**Work instructions:** Select all lines in the records that include "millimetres".
[Data — start]
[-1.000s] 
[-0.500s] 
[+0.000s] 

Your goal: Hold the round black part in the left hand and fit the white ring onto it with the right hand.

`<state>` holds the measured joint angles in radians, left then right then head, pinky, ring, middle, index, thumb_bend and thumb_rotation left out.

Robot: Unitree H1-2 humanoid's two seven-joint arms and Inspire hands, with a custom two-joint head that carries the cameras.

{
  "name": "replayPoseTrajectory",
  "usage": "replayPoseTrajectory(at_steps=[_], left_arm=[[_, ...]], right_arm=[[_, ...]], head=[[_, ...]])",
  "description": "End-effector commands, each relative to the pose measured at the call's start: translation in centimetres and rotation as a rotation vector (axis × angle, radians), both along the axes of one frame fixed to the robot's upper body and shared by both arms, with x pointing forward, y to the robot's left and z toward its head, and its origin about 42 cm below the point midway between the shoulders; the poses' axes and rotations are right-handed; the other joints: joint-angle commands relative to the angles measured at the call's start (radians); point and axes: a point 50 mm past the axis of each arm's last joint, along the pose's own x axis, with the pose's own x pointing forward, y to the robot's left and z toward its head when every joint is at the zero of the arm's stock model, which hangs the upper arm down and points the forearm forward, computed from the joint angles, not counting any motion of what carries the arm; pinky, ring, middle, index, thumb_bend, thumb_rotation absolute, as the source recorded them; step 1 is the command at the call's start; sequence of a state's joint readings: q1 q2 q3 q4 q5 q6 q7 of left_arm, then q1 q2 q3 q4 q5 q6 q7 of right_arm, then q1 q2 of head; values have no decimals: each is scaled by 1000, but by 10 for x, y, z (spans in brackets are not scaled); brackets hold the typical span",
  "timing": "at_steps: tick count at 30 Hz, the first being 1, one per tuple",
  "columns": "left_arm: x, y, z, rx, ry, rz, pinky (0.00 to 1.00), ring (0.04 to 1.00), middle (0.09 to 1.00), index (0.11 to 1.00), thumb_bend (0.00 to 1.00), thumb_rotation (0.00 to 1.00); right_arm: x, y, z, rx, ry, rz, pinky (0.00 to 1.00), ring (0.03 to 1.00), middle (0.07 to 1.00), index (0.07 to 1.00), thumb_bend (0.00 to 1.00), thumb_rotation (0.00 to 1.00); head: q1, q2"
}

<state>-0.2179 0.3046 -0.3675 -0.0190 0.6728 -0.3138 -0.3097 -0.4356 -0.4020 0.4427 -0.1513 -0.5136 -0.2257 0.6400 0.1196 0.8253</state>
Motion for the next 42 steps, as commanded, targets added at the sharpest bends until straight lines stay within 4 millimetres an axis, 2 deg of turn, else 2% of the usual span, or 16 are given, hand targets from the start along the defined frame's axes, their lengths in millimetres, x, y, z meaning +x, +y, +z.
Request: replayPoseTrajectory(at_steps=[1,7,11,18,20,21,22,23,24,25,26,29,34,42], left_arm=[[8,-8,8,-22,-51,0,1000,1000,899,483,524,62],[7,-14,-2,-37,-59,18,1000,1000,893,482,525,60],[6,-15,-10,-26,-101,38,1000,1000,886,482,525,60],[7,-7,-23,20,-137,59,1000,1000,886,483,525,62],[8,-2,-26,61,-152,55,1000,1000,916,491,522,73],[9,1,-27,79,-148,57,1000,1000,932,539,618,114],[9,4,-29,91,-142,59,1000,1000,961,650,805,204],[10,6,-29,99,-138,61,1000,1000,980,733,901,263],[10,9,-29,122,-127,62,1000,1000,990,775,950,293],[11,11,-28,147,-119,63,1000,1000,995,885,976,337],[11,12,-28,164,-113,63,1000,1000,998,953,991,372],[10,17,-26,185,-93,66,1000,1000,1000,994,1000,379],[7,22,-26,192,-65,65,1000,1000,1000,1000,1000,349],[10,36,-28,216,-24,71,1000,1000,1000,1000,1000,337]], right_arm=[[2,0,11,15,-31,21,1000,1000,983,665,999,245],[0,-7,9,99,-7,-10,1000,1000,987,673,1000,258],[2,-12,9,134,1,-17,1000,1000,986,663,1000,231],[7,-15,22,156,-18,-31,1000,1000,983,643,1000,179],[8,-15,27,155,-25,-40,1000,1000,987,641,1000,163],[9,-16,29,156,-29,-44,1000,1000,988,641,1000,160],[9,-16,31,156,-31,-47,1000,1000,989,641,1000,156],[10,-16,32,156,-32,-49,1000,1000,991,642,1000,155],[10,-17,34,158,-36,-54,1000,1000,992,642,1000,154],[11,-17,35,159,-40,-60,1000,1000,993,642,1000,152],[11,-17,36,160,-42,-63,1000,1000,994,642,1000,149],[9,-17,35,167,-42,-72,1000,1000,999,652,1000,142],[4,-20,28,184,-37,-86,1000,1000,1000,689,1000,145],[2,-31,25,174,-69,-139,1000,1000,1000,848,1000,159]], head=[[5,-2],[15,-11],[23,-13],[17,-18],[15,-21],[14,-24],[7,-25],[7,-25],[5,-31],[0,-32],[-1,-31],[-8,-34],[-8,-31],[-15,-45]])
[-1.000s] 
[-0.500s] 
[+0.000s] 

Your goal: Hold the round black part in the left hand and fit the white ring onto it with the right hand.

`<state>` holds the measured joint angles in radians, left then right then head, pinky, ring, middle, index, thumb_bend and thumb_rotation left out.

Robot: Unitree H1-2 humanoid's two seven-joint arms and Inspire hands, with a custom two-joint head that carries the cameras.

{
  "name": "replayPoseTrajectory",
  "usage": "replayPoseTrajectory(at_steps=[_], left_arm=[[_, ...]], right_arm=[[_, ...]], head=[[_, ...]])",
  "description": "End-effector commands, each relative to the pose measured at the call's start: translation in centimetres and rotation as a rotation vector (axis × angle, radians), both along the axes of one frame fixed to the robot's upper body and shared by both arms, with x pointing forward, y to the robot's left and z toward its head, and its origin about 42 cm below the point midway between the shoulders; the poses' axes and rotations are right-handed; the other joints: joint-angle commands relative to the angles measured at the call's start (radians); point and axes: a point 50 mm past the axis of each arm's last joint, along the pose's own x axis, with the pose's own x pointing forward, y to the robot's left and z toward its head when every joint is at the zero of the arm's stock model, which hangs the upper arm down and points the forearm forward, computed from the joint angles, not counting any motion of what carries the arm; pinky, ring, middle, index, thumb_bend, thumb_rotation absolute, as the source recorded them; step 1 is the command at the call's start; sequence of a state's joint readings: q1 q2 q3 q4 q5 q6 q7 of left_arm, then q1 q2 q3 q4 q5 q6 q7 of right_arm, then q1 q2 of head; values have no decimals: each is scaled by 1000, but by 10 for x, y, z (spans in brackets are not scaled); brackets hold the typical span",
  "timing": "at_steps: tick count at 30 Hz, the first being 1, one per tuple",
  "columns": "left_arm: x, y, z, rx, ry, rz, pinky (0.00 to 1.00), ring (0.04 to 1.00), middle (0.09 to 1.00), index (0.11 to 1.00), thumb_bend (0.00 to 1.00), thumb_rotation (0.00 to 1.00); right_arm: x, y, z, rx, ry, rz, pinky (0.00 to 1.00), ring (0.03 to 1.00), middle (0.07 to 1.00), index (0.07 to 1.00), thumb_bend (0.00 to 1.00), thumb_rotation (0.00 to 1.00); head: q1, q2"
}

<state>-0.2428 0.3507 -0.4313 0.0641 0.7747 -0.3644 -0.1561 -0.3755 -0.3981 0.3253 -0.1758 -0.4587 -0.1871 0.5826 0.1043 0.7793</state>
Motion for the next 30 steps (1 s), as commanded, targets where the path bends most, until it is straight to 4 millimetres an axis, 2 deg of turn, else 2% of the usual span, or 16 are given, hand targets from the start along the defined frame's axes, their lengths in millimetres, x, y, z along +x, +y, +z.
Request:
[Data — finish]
**Exercise output:**
Motion for the next 42 steps, as commanded, targets added at the sharpest bends until straight lines stay within 4 millimetres an axis, 2 deg of turn, else 2% of the usual span, or 16 are given, hand targets from the start along the defined frame's axes, their lengths in millimetres, x, y, z meaning +x, +y, +z.
Motion for the next 30 steps (1 s), as commanded, targets where the path bends most, until it is straight to 4 millimetres an axis, 2 deg of turn, else 2% of the usual span, or 16 are given, hand targets from the start along the defined frame's axes, their lengths in millimetres, x, y, z along +x, +y, +z.

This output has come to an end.